In a subsequent essay, I will explore what that capability-building journey looks like in practice. Winning with Generative AI, it turns out, depends on developing a small set of critical muscles:
- Multi-layer AI fluency, so teams can reason clearly at the narrative, systems, and model-reality levels and see through hype to real constraints and trade-offs.
- Business-grounded use cases, anchored in concrete outcomes rather than speculative potential.
- Robust data and systems foundations, capable of surviving integration, scale, and operational reality.
- Rigorous evaluation practices, moving beyond demos and intuition to systematic assessment of quality, reliability, risk, and impact—before and after deployment.
- Governance and internal talent development, embedding responsibility, trust, and continuous learning into how AI is built and used.
Taken together, these capabilities don’t eliminate failure. They change its role. They allow organisations to learn faster, decide more confidently, scale more reliably—and turn experimentation into sustained advantage.
Conclusion
Winning with AI is not primarily a technology challenge. It is an organisational one.

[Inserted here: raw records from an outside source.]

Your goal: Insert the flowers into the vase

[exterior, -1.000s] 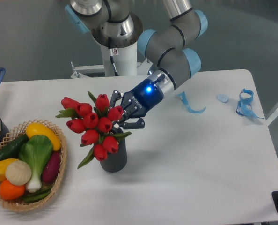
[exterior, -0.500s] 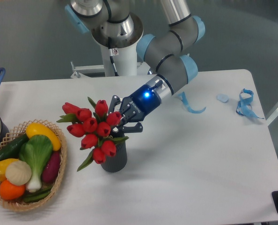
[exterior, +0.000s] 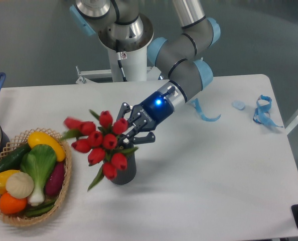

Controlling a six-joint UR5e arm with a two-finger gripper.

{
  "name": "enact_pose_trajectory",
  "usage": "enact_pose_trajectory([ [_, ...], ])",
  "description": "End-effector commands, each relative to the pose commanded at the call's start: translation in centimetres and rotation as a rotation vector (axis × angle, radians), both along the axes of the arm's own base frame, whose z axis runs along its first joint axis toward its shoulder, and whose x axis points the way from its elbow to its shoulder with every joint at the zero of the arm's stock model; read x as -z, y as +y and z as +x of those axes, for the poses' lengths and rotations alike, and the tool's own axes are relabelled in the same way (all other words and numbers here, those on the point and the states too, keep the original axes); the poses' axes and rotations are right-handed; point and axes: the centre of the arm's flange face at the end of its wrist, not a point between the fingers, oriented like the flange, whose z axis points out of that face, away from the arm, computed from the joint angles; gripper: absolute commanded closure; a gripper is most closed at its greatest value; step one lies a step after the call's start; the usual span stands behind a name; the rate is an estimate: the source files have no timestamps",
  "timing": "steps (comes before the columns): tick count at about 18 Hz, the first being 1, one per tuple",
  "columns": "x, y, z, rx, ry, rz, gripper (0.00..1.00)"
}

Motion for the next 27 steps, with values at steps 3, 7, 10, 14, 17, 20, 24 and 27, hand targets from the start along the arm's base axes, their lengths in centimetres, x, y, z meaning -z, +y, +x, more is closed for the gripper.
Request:
enact_pose_trajectory([
  [3,0.0,0.0,-0.1,-0.001,0.004,0.002,0.3],
  [7,-0.4,-0.2,-0.4,-0.007,0.013,0.005,0.0],
  [10,-1.7,-1.0,-1.0,-0.025,0.057,0.008,0.0],
  [14,-1.6,-2.8,-1.4,-0.043,0.222,-0.135,0.0],
  [17,-3.8,-3.5,-1.5,-0.059,0.28,-0.132,0.0],
  [20,-6.5,-6.0,-3.1,-0.124,0.395,-0.219,0.0],
  [24,-11.2,-11.1,-7.6,-0.274,0.527,-0.36,0.0],
  [27,-16.0,-14.5,-10.1,-0.374,0.599,-0.362,0.0],
])
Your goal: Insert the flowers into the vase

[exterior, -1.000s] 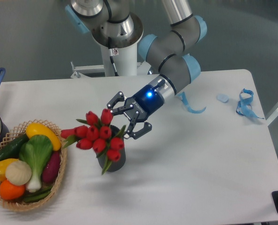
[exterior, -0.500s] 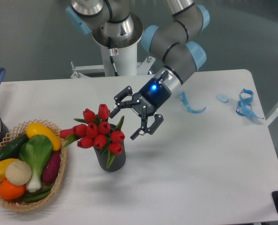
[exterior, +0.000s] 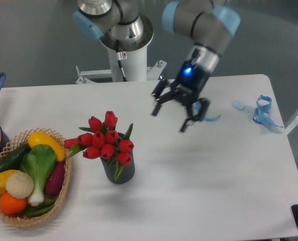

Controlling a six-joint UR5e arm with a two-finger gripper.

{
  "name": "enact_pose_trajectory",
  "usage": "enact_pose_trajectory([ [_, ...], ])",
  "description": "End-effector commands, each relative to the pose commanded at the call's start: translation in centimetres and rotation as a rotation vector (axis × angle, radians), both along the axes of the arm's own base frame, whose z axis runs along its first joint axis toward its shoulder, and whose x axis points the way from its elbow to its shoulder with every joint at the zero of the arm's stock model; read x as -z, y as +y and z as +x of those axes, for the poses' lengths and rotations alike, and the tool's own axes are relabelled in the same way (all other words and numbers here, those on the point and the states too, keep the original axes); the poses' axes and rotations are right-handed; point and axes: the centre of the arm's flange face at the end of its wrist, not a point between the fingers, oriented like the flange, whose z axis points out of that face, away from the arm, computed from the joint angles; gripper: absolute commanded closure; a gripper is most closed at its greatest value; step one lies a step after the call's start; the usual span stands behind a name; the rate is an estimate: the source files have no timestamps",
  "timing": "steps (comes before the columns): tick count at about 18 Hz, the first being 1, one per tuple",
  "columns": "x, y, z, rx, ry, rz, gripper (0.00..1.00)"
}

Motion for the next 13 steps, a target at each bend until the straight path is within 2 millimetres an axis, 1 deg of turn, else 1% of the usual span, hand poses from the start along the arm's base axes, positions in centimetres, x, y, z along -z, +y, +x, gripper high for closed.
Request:
enact_pose_trajectory([
  [2,-2.7,-1.0,-0.8,-0.039,0.034,-0.052,0.0],
  [5,-4.6,-2.3,-1.7,-0.107,0.093,-0.233,0.0],
  [6,-5.1,-2.7,-1.7,-0.105,0.109,-0.265,0.0],
  [8,-5.6,-3.1,-1.5,-0.035,0.162,-0.34,0.0],
  [11,-5.8,-5.3,-1.5,0.095,0.249,-0.499,0.0],
  [13,-6.0,-6.9,-1.8,0.108,0.255,-0.521,0.0],
])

The gap between AI’s promise and its realised value persists because many organisations approached AI as something to implement rather than something to learn how to do well. In practice, applied AI behaves like a discipline. One that rewards depth, compounds learning, and exposes superficial understanding quickly.
This is not a theoretical claim. It is something we have seen first-hand. In our work with large organisations such as Argenta, Baloise, and Tomra, we have had the opportunity to embed our engineers, methods, and evaluation frameworks directly into their day-to-day operations, not as an external delivery engine, but as a capability transfer mechanism. What followed was not a sudden absence of friction or failure but a visible shift in how teams reasoned about AI, how they evaluated trade-offs, and how quickly they were able to turn ideas into systems that actually held up in production. Roadmaps accelerated not because the technology improved overnight, but because organisational understanding did.
Tangible AI value does not come from better tools alone. It comes from building the organisational muscles required to design, evaluate, integrate, and operate AI systems under real-world conditions.
Organisations that invest in these capabilities do not avoid failure. They absorb it, learn from it, and move forward with greater confidence. Over time, that ability becomes a competitive advantage in its own right.
That is what it means to build the right organisational muscles to win with AI.